Financial technology firms have begun imposing fees on electronic transfers to personal and business accounts in accordance with regulations set by the Federal Inland Revenue Service.

In a communication to its clients on Saturday, OPay, a prominent fintech company, announced, “Dear valued customers, please be advised that effective September 9, 2024, a one-time charge of N50 will be applied for electronic transfers of N10,000 and above into your personal or business account, in line with Federal Inland Revenue Service regulations.”

The company emphasized that these fees are mandated by the government and do not serve as a revenue stream for the payment platform.

“It is crucial to understand that OPay does not gain from these charges, as all proceeds are directed entirely to the Federal Government,” the notice stated.

This fee implementation is part of the Federal Government's initiative to enhance revenue from electronic transactions through FIRS regulations.

Users of other fintech services, such as Moniepoint and PalmPay, have also indicated that these companies have started to apply similar charges.

A former Minister of Finance, Budget, and National Planning, Mrs. Zainab Ahmed, established the Electronic Money Transfer Levy Regulations, 2022, under her authority, in accordance with Section 89A(3) of the Stamp Duties Act Cap. S8 Laws of the Federation of Nigeria, 2004 (SDA), as amended by the Finance Act, 2021.

The regulations outline the framework for the imposition, administration, collection, and remittance of the Electronic Money Transfer Levy, which was introduced by the Finance Act, 2020. Key elements include a one-time levy of N50 on recipients of any electronic receipts or transfers of N10,000 or more.

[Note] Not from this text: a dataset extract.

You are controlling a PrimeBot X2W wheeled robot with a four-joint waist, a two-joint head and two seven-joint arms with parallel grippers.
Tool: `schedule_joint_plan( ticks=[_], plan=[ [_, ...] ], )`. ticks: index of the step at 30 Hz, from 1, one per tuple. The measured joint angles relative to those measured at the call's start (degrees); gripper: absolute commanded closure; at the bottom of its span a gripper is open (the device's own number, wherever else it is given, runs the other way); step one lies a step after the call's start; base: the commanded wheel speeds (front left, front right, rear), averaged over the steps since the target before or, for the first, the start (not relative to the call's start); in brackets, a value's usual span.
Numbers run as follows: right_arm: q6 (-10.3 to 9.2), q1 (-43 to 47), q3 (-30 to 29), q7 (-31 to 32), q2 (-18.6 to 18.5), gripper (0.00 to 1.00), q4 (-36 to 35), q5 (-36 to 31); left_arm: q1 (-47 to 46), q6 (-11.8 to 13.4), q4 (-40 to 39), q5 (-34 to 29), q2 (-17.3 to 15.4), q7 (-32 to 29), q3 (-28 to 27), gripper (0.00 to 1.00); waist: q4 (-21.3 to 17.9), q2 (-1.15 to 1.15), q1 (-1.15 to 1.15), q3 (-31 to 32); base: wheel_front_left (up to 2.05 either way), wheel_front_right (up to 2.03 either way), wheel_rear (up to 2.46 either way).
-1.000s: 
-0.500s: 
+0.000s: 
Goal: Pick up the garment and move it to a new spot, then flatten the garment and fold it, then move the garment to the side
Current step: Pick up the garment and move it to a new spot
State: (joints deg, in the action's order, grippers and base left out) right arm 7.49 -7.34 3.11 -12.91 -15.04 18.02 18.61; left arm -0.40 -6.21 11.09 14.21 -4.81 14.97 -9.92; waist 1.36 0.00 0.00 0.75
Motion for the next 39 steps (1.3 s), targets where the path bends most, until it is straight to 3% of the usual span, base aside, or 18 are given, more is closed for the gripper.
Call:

For transfers in other currencies, the levy will be applied at exchange rates set by the Central Bank of Nigeria; the FIRS has been designated as the administrator of the Levy, responsible for its assessment, collection, and accounting.

The regulations stipulate that receiving banks must collect and remit the Levy to the FIRS by the next business day or on a date specified by the FIRS. For customers who do not have accounts and make walk-in transactions, the levy must be deducted from the total amount due.

Furthermore, banks are obligated to compile daily records of any cancelled or reversed transactions, which should include the name of the transferee, transaction amounts, levies deducted, and the amounts that were reversed or cancelled.

Any levies associated with reversed or cancelled transactions should be deducted from the collections of the following day and refunded to the affected customers.

Additionally, banks are required to submit monthly reports detailing the levies collected, including information on any reversals and cancellations, to the FIRS within 21 days following the end of each month. They must also maintain records of all electronic transfers subject to levies for a minimum period of seven years.

The regulations specify that banks failing to collect the Levy will incur a penalty amounting to 150 percent of the uncollected Levy. If a bank collects the Levy but does not remit it, the institution will be responsible for the Levy, along with a 50 percent penalty and interest calculated at the CBN’s Monetary Policy Rate.

Moreover, failure to submit accurate returns or to submit them at all will result in a penalty of 10 percent of the unreported or incorrectly reported amounts.

For the purposes of these regulations, banks are defined as “a deposit money bank or financial institution as referenced in Section 89A of the SDA, encompassing all banks and other financial institutions as defined under the Banks and Other Financial Institutions Act, 2020.”